BRIEF — Determine how many of the lines below include "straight", then respond with that number and no other text.

MATERIAL SUPPLIED —
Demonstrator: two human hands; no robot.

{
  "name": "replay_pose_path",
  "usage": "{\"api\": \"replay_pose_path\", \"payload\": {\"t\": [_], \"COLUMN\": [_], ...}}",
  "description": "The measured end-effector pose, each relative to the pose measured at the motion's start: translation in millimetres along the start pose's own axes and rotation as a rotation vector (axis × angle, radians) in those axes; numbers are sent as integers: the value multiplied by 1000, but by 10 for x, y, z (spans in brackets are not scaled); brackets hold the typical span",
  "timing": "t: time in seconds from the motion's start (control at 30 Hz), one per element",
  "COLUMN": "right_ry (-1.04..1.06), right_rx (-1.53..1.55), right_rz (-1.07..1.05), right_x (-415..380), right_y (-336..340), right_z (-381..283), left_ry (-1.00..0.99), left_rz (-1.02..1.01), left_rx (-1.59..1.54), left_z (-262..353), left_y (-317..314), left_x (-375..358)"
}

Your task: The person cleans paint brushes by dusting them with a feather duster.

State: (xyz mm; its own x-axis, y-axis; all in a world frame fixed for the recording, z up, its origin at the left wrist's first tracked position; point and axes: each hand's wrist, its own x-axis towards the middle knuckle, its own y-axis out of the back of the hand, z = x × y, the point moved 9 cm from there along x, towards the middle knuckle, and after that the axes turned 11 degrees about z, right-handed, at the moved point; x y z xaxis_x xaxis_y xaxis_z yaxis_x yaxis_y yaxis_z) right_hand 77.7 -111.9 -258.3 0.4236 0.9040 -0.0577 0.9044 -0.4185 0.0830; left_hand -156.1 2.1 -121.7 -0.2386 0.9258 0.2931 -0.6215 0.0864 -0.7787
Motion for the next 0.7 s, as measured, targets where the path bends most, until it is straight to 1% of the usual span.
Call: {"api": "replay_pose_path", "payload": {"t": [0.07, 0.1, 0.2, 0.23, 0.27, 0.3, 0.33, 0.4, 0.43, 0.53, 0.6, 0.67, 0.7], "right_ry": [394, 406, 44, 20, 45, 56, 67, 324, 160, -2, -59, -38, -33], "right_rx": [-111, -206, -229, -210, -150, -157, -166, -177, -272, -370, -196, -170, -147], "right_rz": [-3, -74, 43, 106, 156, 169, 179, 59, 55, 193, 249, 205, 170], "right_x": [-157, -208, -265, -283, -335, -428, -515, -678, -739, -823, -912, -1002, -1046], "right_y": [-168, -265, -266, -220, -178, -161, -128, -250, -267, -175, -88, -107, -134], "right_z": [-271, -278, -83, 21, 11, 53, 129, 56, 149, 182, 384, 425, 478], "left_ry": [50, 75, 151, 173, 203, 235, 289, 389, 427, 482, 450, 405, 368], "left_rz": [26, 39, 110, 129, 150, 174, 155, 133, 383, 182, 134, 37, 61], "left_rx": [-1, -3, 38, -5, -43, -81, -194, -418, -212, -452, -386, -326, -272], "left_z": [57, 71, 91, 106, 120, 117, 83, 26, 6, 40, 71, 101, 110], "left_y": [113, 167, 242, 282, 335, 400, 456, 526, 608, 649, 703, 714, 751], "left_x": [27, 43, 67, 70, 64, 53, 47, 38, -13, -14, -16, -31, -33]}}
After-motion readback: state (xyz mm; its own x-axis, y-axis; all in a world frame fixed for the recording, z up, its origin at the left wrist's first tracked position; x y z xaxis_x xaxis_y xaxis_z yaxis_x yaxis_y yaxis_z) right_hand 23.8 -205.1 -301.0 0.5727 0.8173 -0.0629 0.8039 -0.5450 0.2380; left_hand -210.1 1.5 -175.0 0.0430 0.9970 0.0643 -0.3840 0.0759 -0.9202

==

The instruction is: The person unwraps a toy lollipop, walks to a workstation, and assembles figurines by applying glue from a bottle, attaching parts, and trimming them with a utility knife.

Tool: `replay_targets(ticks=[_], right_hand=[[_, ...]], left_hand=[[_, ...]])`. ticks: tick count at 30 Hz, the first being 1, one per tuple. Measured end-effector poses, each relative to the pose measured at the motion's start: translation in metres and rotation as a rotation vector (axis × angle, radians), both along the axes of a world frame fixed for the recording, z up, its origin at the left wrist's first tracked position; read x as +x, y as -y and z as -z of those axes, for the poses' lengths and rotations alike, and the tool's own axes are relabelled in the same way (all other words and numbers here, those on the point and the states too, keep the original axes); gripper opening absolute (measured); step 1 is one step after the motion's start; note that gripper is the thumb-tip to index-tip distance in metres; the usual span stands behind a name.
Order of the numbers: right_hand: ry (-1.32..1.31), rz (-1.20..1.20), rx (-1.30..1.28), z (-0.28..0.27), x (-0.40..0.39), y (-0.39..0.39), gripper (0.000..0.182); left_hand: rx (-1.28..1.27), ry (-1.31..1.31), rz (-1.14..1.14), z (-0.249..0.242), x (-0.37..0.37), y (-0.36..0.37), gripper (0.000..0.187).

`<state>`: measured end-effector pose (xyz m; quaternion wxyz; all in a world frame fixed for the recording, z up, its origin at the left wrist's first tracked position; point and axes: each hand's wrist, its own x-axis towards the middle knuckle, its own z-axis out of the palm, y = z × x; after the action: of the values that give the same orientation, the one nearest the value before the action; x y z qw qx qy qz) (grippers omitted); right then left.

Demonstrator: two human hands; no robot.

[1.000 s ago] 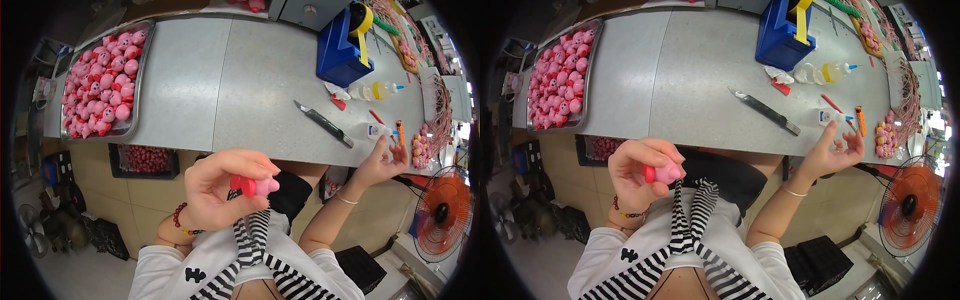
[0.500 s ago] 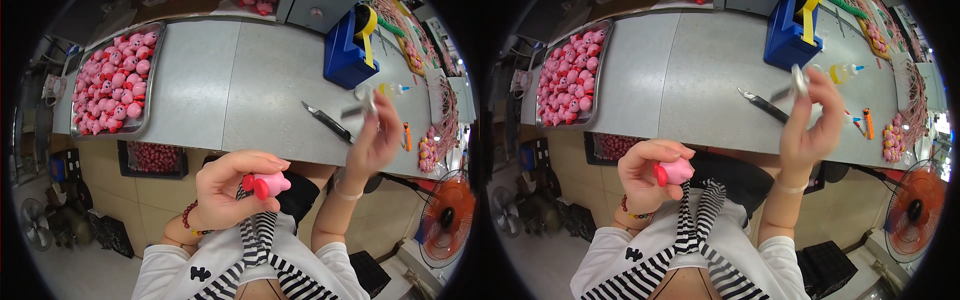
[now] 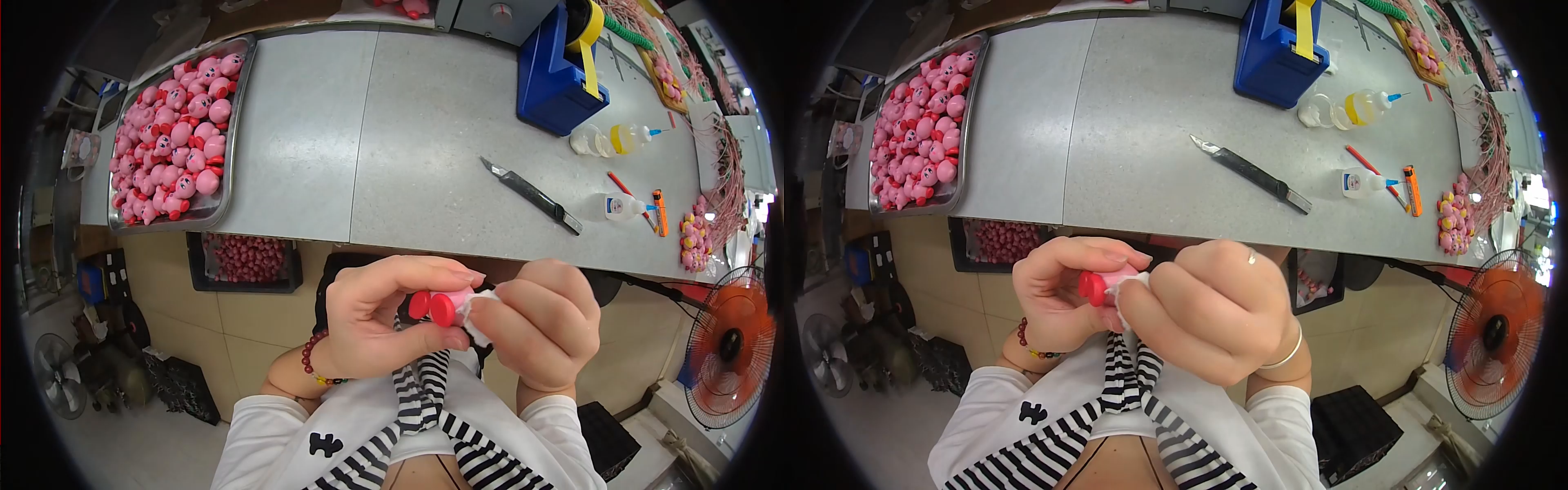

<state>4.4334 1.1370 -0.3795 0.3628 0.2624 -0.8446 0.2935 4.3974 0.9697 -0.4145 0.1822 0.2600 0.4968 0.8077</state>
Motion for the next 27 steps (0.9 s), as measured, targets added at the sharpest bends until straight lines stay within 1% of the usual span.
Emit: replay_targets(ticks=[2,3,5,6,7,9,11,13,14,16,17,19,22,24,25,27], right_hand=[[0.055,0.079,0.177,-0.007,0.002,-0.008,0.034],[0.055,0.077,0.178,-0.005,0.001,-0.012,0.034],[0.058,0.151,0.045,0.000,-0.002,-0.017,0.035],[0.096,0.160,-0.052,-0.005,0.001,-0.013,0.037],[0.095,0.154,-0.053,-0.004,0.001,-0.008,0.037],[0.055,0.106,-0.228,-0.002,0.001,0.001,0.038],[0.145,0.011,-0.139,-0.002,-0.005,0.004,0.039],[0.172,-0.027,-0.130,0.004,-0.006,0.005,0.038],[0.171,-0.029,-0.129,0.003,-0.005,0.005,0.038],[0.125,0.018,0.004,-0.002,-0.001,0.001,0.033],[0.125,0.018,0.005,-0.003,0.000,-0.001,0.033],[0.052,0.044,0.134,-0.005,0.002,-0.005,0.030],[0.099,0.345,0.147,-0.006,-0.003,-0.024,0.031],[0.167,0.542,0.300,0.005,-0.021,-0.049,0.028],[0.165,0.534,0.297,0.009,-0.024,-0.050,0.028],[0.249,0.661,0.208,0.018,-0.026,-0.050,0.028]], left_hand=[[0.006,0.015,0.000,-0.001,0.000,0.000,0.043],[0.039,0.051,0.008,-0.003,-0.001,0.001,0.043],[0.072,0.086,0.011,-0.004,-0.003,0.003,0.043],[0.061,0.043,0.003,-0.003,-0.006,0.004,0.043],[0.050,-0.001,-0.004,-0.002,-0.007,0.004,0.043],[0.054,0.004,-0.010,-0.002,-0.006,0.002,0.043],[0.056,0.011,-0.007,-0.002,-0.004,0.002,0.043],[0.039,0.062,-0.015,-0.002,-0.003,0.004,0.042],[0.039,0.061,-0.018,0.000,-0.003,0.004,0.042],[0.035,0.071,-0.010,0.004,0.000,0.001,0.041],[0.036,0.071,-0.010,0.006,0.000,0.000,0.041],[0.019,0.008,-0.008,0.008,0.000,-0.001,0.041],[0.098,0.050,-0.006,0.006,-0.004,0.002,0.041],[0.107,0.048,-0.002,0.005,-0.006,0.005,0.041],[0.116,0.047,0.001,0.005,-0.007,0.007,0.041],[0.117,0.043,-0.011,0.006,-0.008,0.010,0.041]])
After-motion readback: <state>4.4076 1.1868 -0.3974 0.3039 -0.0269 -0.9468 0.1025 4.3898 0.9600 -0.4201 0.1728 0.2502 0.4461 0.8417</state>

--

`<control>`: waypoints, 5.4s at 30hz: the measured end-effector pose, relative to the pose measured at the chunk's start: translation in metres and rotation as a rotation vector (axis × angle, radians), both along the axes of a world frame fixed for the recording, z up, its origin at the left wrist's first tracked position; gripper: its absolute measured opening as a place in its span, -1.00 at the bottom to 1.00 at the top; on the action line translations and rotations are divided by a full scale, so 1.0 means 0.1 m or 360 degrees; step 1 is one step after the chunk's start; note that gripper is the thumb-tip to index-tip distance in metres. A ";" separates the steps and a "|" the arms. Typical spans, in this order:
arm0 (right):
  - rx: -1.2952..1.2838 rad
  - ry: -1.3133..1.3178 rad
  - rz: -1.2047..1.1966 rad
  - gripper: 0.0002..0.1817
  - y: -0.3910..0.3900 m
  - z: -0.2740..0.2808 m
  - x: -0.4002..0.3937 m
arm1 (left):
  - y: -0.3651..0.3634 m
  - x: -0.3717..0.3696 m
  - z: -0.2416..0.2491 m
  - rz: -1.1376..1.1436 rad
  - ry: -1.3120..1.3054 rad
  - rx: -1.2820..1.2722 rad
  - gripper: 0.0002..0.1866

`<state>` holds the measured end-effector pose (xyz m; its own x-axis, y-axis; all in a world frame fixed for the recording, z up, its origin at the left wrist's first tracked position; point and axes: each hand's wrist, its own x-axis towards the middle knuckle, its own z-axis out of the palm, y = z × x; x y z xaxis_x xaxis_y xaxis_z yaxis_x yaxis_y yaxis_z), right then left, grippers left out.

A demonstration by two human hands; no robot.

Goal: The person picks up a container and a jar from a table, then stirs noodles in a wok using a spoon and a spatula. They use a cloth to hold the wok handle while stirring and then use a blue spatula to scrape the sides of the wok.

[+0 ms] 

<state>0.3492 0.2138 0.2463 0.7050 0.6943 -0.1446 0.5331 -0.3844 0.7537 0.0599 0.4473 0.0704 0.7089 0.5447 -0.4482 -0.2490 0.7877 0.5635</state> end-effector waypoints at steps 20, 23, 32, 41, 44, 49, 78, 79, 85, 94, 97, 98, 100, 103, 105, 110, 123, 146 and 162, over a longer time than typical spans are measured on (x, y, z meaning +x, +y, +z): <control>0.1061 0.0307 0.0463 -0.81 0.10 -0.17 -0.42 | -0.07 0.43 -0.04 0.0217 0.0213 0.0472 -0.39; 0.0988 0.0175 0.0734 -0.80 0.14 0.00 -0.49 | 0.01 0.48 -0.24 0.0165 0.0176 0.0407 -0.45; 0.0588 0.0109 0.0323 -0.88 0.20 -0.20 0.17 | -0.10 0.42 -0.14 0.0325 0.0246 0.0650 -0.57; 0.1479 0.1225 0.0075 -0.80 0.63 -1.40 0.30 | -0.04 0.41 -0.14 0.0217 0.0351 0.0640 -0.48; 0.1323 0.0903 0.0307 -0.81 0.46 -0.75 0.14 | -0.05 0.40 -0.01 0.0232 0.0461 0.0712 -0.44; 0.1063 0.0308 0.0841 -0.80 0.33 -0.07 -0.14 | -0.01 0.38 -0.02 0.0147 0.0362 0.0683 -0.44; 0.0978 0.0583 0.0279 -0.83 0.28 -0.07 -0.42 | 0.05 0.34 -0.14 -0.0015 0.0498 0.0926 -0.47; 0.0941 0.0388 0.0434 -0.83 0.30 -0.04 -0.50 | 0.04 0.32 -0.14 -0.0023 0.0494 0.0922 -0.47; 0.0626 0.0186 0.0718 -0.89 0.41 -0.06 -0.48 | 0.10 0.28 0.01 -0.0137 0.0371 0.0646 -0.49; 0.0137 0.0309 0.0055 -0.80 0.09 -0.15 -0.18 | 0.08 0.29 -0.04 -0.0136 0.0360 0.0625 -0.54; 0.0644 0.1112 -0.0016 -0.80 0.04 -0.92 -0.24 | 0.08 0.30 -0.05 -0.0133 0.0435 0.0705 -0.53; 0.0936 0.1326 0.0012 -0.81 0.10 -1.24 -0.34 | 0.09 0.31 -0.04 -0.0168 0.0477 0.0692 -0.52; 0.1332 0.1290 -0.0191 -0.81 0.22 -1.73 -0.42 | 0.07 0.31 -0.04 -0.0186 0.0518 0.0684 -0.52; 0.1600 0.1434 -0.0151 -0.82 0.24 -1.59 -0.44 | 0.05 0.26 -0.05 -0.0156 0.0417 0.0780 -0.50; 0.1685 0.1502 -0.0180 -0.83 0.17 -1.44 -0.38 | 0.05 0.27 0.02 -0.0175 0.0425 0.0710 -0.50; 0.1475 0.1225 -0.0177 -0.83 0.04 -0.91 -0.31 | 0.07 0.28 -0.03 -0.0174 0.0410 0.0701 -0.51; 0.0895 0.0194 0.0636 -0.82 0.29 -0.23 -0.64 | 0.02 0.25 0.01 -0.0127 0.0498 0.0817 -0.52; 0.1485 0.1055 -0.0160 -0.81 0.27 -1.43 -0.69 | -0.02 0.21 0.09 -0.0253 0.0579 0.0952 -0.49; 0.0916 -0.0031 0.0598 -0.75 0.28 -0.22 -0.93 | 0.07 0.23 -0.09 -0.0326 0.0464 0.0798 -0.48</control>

TASK RESULT — 2